Locaiton
- Country: Yemen
- Location: CALTEX-ADEN
- Coordinates: 12°48′31″N 44°59′31″E﻿ / ﻿12.808537°N 44.991932°E

Details
- Operated by: Aden Free Zone Authority
- Owned by: Government of Yemen
- President: Hassan Haid

Statistics
- Type: Free-trade zone

= Aden Free Zone =

Free-trade zone in Yemen

The Aden Free Zone (AFZ) المنطقة الحرة عدن is a free-trade zone in Yemen established in the city of Aden in compliance with the Yemeni Free Zones law of 1993.

== Overview ==
After the unification of Yemen on May 22, 1990, the city of Aden was designated as the economic and commercial capital of the Republic of Yemen.

The Free zone is an independent body with full legal personality and independent financial authority; however it operates with co-operation with the Gulf of Aden Ports Authority, which includes the Aden Container Port and Aden International Airport.
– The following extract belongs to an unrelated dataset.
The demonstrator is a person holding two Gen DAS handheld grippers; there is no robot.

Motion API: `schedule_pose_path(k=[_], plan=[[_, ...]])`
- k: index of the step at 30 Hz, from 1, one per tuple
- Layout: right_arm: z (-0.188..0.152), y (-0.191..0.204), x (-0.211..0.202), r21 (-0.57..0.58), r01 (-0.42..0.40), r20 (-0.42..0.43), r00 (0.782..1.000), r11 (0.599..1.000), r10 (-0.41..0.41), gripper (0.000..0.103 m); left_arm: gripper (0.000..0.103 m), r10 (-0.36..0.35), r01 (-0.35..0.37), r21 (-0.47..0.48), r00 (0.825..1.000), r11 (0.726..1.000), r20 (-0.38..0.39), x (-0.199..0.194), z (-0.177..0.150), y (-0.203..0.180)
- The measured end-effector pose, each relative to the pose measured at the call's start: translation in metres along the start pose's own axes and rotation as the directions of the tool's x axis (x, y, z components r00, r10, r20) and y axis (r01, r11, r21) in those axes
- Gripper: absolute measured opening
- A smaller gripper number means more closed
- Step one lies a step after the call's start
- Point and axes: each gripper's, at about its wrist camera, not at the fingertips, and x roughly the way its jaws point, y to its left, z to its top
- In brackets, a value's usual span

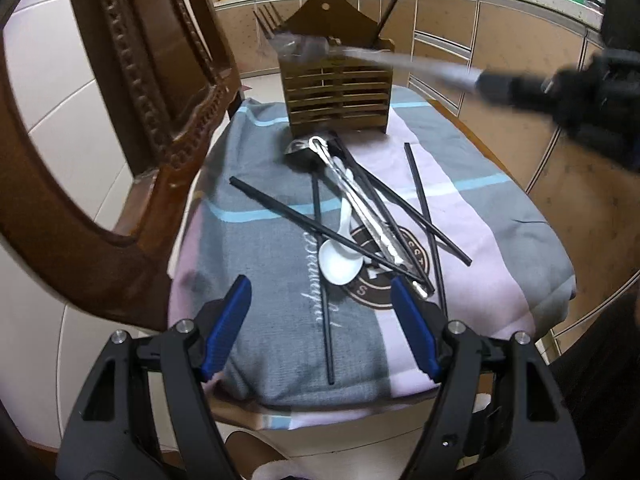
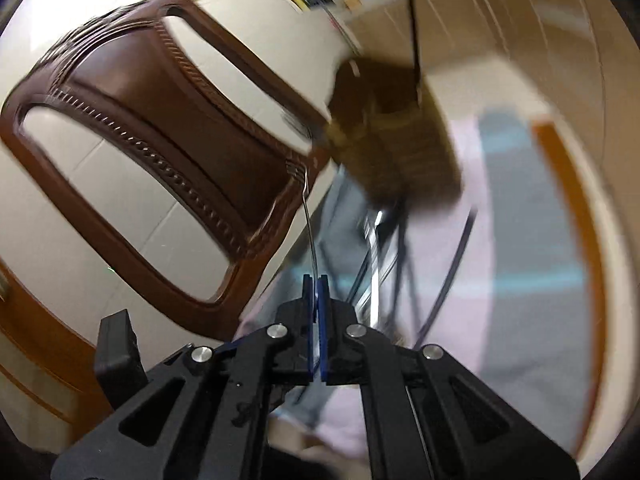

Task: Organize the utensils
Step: 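Lift the black chopstick with the right gripper while the left gripper grasps a silver spoon, then lower the chopstick into the wooden holder and open the right gripper while the left carries the spoon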

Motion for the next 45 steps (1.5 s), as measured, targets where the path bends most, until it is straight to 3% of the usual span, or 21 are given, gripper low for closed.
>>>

== Location and general characteristics ==
Aden is the second largest city, commercial and economic Capital of the Republic of Yemen. One of the most important centers in the trade activity that supports Yemeni economy. Has a strategic location at the entrance to the Red Sea and almost all traffic between Europe and Asia passes within a few miles of the port entrance.